> TASK STATEMENT
Repeat exactly, and only, the lines below starting at the line that contains "Localize white sock." and ending at the line that contains "Localize white towel.", inclusive of both.

┌─ RECORDS TO PROCESS

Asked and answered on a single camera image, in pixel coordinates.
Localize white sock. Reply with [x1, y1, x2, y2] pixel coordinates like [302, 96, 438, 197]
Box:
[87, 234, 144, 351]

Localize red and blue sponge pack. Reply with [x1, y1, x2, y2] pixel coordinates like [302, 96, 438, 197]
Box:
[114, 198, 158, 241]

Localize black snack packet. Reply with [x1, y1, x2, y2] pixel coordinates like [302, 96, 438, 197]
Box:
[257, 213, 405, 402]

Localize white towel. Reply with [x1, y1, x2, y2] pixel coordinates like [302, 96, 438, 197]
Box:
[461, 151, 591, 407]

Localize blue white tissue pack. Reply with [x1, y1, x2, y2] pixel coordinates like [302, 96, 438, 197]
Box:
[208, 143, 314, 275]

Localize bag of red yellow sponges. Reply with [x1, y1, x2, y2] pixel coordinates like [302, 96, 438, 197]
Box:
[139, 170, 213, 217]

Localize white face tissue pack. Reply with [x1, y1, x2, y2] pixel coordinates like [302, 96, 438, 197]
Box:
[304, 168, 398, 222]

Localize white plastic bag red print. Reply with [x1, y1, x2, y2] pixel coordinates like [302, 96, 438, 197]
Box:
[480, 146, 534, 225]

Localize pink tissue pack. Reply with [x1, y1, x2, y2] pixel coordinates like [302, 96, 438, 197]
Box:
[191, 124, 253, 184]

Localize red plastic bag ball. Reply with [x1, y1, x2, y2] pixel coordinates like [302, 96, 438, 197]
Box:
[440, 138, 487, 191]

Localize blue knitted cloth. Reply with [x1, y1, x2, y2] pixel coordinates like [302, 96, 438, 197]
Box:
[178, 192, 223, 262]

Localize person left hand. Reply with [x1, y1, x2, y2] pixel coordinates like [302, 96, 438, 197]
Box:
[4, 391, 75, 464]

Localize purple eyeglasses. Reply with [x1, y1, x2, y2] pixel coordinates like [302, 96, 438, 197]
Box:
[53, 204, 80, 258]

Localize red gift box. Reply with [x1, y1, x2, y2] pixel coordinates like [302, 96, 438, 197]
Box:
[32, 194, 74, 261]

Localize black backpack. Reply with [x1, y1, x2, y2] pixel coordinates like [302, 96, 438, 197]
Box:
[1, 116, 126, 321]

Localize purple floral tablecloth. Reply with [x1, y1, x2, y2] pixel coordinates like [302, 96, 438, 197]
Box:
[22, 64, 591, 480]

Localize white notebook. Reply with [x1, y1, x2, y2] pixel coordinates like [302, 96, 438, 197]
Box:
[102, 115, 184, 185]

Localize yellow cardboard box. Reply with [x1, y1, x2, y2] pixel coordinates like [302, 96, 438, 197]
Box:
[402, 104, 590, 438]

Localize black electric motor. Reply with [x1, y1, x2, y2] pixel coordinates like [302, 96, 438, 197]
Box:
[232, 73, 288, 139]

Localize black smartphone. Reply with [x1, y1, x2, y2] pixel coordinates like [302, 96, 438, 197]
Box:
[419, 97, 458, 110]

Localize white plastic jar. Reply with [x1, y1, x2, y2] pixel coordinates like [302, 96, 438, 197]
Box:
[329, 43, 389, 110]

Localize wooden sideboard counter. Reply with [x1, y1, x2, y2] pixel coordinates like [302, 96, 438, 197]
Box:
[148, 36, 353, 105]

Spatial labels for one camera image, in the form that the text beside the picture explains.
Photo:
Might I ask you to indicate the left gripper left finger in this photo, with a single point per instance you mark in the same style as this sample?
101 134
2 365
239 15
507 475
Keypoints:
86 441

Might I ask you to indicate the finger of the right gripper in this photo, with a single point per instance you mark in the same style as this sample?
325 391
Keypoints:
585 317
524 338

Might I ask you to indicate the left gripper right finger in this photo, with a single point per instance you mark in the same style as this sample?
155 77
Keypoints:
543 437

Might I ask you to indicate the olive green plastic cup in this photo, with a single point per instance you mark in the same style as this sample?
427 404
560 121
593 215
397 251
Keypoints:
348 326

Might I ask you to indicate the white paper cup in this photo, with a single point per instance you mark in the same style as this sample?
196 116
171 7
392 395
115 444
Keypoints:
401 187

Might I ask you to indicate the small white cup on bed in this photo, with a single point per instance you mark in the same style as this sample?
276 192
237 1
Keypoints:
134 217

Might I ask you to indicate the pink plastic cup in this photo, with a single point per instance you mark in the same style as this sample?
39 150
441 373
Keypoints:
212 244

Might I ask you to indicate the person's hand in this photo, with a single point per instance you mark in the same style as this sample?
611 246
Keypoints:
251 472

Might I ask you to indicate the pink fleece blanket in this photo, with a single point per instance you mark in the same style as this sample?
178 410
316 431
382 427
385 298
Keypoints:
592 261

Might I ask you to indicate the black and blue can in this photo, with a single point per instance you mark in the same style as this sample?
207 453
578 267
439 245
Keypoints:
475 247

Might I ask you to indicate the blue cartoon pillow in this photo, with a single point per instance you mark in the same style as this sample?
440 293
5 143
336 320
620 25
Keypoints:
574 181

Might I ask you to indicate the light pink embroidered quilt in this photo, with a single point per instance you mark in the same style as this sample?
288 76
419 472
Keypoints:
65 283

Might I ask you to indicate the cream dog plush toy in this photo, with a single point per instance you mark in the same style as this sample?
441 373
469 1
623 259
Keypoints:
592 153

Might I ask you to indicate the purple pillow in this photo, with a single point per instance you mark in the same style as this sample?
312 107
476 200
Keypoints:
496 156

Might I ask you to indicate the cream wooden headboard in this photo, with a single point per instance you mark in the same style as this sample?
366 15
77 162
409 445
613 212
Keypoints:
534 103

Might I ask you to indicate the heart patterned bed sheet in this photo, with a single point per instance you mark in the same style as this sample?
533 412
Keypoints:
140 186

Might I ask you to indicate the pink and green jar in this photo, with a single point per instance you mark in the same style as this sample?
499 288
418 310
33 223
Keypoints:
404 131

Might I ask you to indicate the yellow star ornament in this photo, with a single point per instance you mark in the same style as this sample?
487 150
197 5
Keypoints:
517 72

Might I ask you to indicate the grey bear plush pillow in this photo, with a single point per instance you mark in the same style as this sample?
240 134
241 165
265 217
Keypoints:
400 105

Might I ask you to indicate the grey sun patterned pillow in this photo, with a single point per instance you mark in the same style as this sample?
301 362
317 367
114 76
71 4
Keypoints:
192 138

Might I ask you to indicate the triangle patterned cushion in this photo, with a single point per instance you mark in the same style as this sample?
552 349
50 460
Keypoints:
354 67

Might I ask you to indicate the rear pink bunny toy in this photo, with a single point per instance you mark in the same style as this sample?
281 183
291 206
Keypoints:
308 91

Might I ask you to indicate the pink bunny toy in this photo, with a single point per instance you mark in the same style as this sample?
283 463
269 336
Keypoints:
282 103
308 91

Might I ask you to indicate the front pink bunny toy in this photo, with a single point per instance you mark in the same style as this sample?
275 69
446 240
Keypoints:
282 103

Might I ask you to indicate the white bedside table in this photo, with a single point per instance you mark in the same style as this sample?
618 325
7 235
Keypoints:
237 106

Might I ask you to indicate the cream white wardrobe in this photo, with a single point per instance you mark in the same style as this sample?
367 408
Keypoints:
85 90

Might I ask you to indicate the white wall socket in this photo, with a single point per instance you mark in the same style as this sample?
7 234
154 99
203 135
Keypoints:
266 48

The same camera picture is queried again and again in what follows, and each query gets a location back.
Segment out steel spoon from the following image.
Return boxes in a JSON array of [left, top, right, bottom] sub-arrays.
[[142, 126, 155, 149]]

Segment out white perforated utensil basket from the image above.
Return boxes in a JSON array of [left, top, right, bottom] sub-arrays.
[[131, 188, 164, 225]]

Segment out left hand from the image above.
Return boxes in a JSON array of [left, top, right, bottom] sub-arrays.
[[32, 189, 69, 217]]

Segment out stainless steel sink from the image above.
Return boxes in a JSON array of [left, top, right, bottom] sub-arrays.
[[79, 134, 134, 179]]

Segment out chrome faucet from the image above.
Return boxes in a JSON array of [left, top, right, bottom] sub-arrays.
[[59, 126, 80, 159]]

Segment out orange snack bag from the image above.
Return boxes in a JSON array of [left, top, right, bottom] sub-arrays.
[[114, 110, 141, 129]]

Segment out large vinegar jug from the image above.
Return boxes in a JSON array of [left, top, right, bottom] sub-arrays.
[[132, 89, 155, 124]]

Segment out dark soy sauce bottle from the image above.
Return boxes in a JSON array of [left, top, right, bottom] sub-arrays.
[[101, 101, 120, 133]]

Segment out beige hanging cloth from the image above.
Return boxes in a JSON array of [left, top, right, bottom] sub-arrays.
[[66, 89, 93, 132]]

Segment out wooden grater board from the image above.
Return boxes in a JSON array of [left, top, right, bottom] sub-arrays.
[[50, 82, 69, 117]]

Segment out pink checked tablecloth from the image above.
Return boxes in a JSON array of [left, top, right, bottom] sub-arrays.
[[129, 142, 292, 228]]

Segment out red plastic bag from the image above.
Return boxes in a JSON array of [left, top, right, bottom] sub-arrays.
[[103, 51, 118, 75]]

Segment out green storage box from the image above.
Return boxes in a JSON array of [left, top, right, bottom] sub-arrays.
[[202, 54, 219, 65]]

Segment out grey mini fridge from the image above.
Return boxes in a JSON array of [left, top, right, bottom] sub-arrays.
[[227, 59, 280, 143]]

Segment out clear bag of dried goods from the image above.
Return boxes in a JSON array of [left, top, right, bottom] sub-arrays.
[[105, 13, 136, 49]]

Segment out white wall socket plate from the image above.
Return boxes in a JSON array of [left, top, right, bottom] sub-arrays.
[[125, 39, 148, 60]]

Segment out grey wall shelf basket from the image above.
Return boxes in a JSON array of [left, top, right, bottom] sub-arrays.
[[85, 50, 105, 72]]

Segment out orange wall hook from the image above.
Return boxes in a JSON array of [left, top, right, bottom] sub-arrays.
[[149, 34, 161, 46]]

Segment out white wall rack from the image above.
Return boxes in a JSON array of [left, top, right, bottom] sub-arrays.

└─

> RESULT
Localize white sock. Reply with [x1, y1, x2, y2] pixel coordinates like [302, 96, 438, 197]
Box:
[87, 234, 144, 351]

Localize red and blue sponge pack. Reply with [x1, y1, x2, y2] pixel coordinates like [302, 96, 438, 197]
Box:
[114, 198, 158, 241]

Localize black snack packet. Reply with [x1, y1, x2, y2] pixel coordinates like [302, 96, 438, 197]
Box:
[257, 213, 405, 402]

Localize white towel. Reply with [x1, y1, x2, y2] pixel coordinates like [302, 96, 438, 197]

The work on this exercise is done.